I am plotting the angle of a complex function over a 2D space using colour to represent different angles. Most of my data is clustered together around a single angle with a relatively small variance. As a rough estimate, 90% of the data is within 15 degrees or so. For this reason I don't want to associate a unique colour to each of the angles in 360 degrees because most of the colours will go unused, I thus see it fit to find the "mean" (I concept I don't really know how to define on a circle) and then choose that angle to be associated with the colour in the middle of my colour wheel and then associate angles greater or less than the mean with colours varying on the colour wheel in such a way as to most efficiently use the colours.

The main problem I have run into is calculating the mean. Imagine most of the data is clustered around 0 degrees. Then there will be about half the data just above 0 and the rest of it just below 360 because of the nature of angle. Thus the mean will be about 180. You could imagine shifting all the data points around the circle so as to cause the mean to not be near 0 degrees however this would require already knowing the mean.

I have solved this problem. I imagine each data point as being a point in the plane like so. A point corresponding to the angle ø would be imagined as the point (cosø,sinø). I then take the mean of the data as it would be calculated for any data set in R2 (I take the mean in the x and the mean in the y) then I take this new point of the form (x,y) and calculate its corresponding angle with ø = atan(y/x) there by projecting the point back into the original space.

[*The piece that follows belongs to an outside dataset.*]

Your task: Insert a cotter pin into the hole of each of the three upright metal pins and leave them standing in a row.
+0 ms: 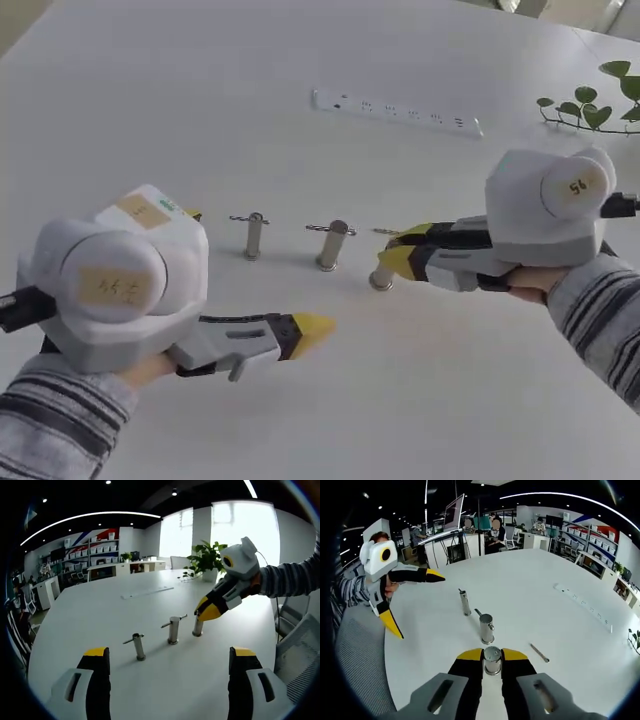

Of course this isn't perfect, say x=0, then you need to look at the sign of y and then pick 90 or 270 degrees accordingly. If y=x=0 then you can't get a value however in this case the notion of a mean doesn't really make sense in my opinion because the data is evenly spaced around the circle. Although this isn't perfect, it works for my application so I am going to leave it as it is.

This now brings me to a more general question. Say you have some topology other than Rn, with a distribution over it (like in my case above the topology S1). How might one calculate/define the "mean".

An easy generalization of what I did above can be done for a sphere, simply imagine the points as being in R3 and then take the mean, then project the mean back onto the sphere. In general you could take a data set over a manifold, embed it in Rn, and then project it back down onto the manifold and call that the mean.

However this doesn't always work. Say you have a torus, if you embed this in R3 you can find the mean however there is not a unique way to project a point in R3 onto a torus. This is because if you draw a straight line through the origin and the mean it may cross the torus more than once, unlike with a sphere.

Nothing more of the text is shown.